Décryptage de l’ED : Business Combinations-Disclosures, Goodwill and Impairment
Publié le 4 juillet 2024
L’IASB a publié le 14 mars 2024 un exposé-sondage (Exposure Draft) intitulé « Regroupements d’entreprises — Informations à fournir, goodwill et dépréciation ». Cet exposé-sondage fait suite au document de discussion (Discussion Paper) du même nom qui avait été publié par l’IASB en mars 2020 à la suite de la Post-implementation review d’IFRS 3. Il englobe les propositions de l’IASB visant à répondre aux attentes exprimées par les utilisateurs des états financiers IFRS demandant :
- davantage d’informations sur les regroupements d’entreprises, notamment sur les performances attendues de ces opérations et leur réalisation postérieurement à l’acquisition ; l’objectif étant de permettre aux investisseurs de mieux apprécier la pertinence des acquisitions décidées par la direction et l’utilisation faite des ressources de l’entité (prix payé, …), et
- une amélioration et une simplification des tests de dépréciation des goodwills.
Dans cet exposé-sondage, l’IASB propose des amendements aux normes IFRS 3 Regroupements d’entreprises et IAS 36 Dépréciation d’actifs.
La période de commentaires sur cet exposé-sondage est ouverte jusqu’au 15 juillet 2024.
Propositions d’amendements à IFRS 3 - Regroupements d’entreprises
De nouvelles informations à fournir sur les acquisitions réalisées et en particulier sur celles considérées « d’importance stratégique »
De nouvelles informations seraient à fournir en notes annexes mais pas toutes requises au même moment – i.e. certaines informations seraient à communiquer dans les comptes de l’exercice au cours duquel le regroupement d’entreprises a lieu, alors que d’autres informations seraient à communiquer au cours des exercices ultérieurs.

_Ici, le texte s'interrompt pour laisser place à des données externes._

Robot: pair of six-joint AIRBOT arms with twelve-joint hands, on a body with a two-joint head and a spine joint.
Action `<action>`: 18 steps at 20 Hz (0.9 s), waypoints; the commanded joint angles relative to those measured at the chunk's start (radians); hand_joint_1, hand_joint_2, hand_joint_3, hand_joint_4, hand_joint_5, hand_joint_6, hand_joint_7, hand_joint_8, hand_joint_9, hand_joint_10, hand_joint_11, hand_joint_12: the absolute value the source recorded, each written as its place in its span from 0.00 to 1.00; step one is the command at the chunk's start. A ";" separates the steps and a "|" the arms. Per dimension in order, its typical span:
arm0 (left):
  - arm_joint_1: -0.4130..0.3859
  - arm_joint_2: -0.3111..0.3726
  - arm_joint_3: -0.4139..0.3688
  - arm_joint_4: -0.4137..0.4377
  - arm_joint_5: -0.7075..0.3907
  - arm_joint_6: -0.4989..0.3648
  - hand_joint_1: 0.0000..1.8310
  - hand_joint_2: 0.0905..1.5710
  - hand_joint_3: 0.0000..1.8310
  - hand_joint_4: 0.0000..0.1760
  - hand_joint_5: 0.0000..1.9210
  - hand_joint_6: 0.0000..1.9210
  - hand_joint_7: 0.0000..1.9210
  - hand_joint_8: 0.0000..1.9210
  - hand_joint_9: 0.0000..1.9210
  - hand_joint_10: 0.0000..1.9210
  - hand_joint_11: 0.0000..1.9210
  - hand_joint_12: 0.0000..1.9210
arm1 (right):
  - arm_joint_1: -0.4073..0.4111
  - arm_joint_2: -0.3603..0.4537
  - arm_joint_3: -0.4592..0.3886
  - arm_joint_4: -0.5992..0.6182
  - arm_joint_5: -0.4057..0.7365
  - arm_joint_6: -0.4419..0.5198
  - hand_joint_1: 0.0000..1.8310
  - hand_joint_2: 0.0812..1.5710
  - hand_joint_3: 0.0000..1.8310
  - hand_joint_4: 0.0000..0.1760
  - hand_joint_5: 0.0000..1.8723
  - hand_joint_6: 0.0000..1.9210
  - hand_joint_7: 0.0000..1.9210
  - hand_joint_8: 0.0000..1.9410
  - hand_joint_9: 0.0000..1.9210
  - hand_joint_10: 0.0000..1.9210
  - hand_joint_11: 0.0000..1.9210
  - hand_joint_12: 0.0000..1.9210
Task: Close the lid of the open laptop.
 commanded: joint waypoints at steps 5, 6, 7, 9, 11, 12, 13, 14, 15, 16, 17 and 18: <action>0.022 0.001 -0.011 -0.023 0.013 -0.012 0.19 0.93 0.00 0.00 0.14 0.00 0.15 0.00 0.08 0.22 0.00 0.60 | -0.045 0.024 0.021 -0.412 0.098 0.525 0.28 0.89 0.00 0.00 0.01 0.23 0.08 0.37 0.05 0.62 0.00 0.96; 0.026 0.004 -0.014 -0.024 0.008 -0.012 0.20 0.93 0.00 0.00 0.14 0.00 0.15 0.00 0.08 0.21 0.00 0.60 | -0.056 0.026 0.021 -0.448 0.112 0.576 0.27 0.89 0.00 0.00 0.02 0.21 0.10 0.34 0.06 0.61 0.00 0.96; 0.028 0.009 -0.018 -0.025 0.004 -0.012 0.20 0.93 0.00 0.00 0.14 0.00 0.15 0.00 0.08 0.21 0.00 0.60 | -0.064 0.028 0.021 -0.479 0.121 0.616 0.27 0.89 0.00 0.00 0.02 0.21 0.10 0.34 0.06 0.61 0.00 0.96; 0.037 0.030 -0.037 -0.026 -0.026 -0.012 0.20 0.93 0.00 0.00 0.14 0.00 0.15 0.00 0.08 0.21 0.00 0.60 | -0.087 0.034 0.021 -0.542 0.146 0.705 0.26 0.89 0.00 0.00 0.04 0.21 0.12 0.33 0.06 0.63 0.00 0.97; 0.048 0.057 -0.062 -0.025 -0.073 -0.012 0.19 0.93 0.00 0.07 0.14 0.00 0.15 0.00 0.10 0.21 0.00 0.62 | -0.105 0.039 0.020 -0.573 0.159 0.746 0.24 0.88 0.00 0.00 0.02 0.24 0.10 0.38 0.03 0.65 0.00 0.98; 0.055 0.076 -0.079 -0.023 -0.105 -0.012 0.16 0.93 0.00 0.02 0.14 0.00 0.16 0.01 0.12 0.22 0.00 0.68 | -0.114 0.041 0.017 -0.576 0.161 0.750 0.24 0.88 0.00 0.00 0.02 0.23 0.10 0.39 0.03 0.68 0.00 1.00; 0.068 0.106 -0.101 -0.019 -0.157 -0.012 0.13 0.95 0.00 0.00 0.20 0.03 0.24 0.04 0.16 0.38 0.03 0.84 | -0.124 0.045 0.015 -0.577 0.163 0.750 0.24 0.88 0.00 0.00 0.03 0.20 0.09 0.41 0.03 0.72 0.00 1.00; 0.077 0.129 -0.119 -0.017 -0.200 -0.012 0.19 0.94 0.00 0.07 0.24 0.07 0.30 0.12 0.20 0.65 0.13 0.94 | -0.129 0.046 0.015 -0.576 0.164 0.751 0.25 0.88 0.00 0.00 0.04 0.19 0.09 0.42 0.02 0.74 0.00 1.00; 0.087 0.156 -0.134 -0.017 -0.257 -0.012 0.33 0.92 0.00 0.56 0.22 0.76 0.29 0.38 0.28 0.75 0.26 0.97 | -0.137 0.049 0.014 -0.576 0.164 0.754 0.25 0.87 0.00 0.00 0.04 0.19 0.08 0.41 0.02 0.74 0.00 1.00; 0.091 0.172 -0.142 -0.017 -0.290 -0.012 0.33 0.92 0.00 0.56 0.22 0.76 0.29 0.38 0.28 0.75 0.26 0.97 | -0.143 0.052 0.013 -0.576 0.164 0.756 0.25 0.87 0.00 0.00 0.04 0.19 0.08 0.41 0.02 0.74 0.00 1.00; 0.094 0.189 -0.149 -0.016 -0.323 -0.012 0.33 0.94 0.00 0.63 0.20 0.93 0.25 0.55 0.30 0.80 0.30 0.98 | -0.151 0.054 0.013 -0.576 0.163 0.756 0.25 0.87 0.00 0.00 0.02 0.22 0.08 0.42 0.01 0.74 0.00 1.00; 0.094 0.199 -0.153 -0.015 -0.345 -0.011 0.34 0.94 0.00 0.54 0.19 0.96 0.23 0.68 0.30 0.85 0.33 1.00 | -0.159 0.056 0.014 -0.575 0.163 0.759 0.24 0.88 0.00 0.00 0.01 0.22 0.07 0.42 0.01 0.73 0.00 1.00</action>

De plus, ces nouvelles informations ne seraient pas toutes systématiquement requises : certaines ne seraient à communiquer que pour des regroupements d’entreprises dits « d’importance stratégique » et d’autres informations pourraient bénéficier d’une exemption, sous certaines conditions, pour répondre aux préoccupations concernant la divulgation d’informations sensibles commercialement ou les risques de litiges.
Synthèse des nouvelles informations, qualitatives et quantitatives, qui seraient à fournir sur les regroupements d’entreprises :
En annexe à cette publication figurent des illustrations de ces nouvelles informations à fournir.
Les informations sur les synergies devraient décrire chaque catégorie de synergie attendue (ex. synergies sur le chiffre d’affaires, synergies de coûts, etc.) et indiquer pour chacune de ces catégories, une estimation :
- du montant des synergies attendues ;
- des coûts nécessaires pour atteindre ces synergies ; et
- du moment à compter duquel, ainsi que la durée pendant laquelle l’entité s’attend à percevoir les avantages de ces synergies.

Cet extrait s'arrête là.